Directions: Copy each line of the records that holds the string "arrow".
*** Opening of Data for this task ***
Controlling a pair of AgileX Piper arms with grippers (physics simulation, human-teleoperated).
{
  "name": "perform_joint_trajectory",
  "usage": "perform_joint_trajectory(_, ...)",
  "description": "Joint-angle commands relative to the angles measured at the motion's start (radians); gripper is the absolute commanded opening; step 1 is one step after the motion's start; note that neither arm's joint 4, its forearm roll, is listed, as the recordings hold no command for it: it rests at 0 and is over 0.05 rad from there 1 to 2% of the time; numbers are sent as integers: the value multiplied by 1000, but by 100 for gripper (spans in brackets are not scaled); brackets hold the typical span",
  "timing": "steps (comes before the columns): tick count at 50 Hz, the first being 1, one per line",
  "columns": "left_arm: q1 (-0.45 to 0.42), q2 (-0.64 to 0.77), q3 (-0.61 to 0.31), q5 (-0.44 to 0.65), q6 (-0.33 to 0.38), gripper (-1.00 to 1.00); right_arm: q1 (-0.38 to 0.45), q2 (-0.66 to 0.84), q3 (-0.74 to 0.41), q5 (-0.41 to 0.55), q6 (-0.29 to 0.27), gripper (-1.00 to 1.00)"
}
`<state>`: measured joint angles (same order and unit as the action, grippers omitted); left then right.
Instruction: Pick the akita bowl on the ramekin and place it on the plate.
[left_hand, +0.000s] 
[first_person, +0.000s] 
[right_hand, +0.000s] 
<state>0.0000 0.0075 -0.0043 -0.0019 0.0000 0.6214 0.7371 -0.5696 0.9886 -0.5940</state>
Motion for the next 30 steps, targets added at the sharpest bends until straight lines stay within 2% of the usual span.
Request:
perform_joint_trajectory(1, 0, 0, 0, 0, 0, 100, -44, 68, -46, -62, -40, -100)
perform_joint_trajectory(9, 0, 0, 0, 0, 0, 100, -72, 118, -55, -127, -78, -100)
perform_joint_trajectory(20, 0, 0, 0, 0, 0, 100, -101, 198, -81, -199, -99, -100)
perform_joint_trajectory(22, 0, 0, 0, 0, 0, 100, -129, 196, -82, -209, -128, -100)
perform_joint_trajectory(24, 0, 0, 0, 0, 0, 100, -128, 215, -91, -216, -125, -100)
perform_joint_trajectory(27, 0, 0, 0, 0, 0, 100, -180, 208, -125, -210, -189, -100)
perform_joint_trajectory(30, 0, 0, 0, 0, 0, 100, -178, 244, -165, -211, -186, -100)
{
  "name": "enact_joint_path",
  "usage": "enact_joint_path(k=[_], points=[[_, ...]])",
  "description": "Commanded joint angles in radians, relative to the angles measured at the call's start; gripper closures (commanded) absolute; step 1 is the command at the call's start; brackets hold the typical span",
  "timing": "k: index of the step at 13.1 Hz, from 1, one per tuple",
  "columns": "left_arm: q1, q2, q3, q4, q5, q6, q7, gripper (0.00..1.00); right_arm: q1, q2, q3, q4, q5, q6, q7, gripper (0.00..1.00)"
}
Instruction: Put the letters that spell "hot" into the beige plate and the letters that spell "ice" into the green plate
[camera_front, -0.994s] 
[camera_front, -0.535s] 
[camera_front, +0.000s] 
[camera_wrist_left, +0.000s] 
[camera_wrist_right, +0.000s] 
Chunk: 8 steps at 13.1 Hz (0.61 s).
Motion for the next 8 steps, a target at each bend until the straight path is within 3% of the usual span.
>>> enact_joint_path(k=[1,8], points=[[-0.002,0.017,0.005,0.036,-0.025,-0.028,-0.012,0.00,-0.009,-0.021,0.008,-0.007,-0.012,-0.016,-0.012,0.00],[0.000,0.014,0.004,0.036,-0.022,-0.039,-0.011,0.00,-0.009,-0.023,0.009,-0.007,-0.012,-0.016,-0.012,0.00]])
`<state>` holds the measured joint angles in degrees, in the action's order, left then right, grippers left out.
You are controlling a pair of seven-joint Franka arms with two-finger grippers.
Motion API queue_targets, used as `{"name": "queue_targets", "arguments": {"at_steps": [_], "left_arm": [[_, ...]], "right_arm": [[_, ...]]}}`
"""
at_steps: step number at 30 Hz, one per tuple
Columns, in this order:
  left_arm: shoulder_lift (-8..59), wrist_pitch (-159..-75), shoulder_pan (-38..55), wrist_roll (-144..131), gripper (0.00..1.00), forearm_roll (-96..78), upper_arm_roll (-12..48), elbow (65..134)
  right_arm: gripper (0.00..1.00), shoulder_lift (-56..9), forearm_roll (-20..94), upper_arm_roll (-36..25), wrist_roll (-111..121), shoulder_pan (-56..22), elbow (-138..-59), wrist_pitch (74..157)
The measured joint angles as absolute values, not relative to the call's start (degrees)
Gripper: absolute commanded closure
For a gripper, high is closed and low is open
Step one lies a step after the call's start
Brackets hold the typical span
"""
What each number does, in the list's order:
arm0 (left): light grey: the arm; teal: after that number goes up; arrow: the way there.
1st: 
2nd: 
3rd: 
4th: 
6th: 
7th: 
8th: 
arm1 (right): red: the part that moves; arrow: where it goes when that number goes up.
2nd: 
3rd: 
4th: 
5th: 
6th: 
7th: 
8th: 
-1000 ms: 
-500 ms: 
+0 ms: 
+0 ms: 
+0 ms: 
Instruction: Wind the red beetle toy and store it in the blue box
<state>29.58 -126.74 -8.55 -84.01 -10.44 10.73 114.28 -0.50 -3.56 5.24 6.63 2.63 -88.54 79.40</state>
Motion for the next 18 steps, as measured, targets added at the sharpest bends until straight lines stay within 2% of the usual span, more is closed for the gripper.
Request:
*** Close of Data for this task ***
Task result:
arm0 (left): light grey: the arm; teal: after that number goes up; arrow: the way there.
arm1 (right): red: the part that moves; arrow: where it goes when that number goes up.

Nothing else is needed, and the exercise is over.